The program hosts a series of seven two-hour classes, offered 10 times a year. The classes feature talks from cardiologists, pharmacists, dieticians and others to help provide insight on living with heart disease.

“People learn things to help themselves,” said Pusateri, who underwent his third heart surgery back in October.

“After five days you leave the hospital and the hospital is very proud to have got you out in five days. But then you get home and you have a recovery – sometimes a long, painful recovery – and you start to look at, what do I do with the rest of my life, what’s the rest of my life going to be like, what can I do to help myself so that I never have to go through that again?”

Pusateri said the courses provide skills and coping mechanisms as well as answers to many of their questions.

“Some people have never done any physical activity, they don’t know one side of a rec centre from another,” he said. “How to eat, they’ve been eating the same way for 50 years, how do they become vegetarian? It’s just beyond them.
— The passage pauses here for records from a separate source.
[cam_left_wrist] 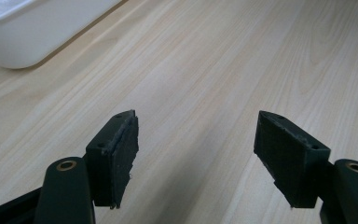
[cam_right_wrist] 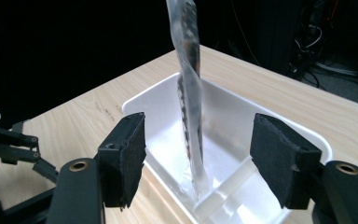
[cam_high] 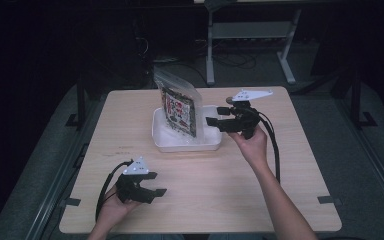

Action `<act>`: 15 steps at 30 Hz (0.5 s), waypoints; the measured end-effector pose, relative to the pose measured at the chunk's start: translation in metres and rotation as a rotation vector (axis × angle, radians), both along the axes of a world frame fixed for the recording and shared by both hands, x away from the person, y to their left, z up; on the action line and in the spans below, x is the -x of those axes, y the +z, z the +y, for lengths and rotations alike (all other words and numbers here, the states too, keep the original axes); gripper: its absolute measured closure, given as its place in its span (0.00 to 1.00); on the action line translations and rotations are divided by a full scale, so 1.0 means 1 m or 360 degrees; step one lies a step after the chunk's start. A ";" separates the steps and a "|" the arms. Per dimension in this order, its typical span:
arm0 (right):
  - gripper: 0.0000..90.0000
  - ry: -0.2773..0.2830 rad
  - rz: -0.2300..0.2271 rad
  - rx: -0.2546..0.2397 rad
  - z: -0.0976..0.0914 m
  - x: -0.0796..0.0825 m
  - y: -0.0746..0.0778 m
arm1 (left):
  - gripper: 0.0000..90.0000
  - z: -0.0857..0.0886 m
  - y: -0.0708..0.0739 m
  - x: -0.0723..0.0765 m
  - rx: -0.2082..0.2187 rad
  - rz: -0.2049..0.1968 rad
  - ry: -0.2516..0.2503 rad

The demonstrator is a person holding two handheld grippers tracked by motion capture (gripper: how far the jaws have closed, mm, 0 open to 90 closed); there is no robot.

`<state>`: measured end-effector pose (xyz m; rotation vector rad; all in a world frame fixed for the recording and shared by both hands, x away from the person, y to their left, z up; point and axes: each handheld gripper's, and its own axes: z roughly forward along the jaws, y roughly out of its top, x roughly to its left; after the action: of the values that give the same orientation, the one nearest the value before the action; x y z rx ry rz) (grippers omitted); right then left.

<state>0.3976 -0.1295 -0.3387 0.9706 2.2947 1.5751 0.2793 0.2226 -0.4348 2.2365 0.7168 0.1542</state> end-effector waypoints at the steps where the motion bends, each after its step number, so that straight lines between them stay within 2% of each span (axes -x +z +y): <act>1: 0.38 -0.0005 0.0010 -0.0002 -0.003 0.001 -0.001 | 0.33 0.000 0.000 0.000 -0.0001 0.0000 -0.0001; 4: 0.38 -0.0016 0.0025 -0.0024 -0.013 0.006 -0.005 | 0.32 0.000 0.000 0.000 -0.0006 0.0001 -0.0004; 15: 0.36 -0.0034 0.0081 -0.0016 -0.032 0.018 -0.013 | 0.32 0.001 0.000 -0.001 -0.0012 -0.0003 -0.0001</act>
<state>0.3797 -0.1610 -0.3520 1.0463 2.3040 1.5725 0.2799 0.2237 -0.4350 2.2433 0.7159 0.1586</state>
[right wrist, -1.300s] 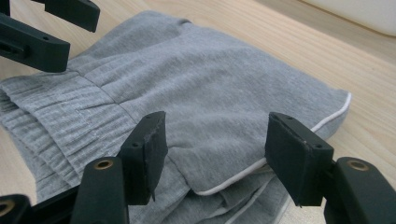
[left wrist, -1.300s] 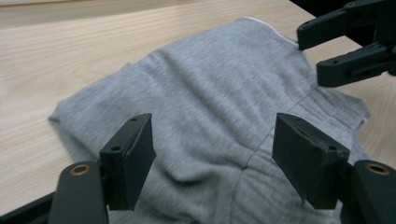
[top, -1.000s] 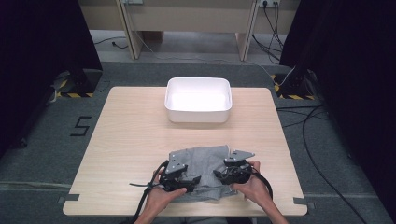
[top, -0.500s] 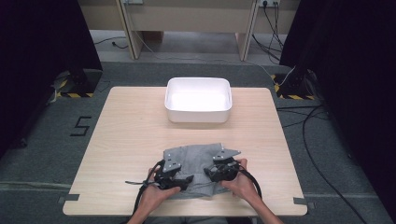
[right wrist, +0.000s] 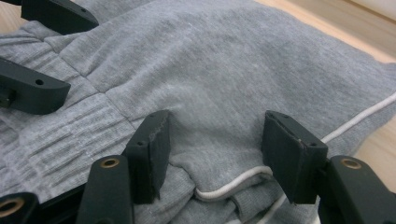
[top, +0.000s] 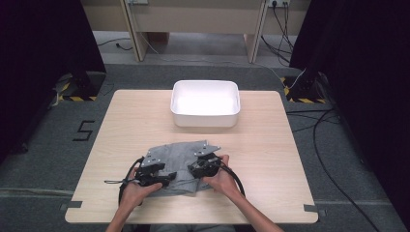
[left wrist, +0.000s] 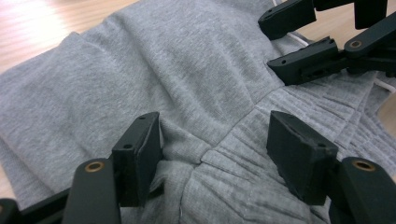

But we kind of get them started through these classes, to pick out some things they can do to change their lives a little bit.”

He said the class of 30 or so people is also likely the first time many have been in a roomful of others who understood what they were going through.

The course costs $40 for an individual and $60 for a couple for the seven sessions.

“It’s not just for people that have had a heart problem,” said Pusateri. “We have some people in the class who know they have a family history of it and are trying to prevent a heart attack.”

For more information on the program, visit islandhearttoheart.ca.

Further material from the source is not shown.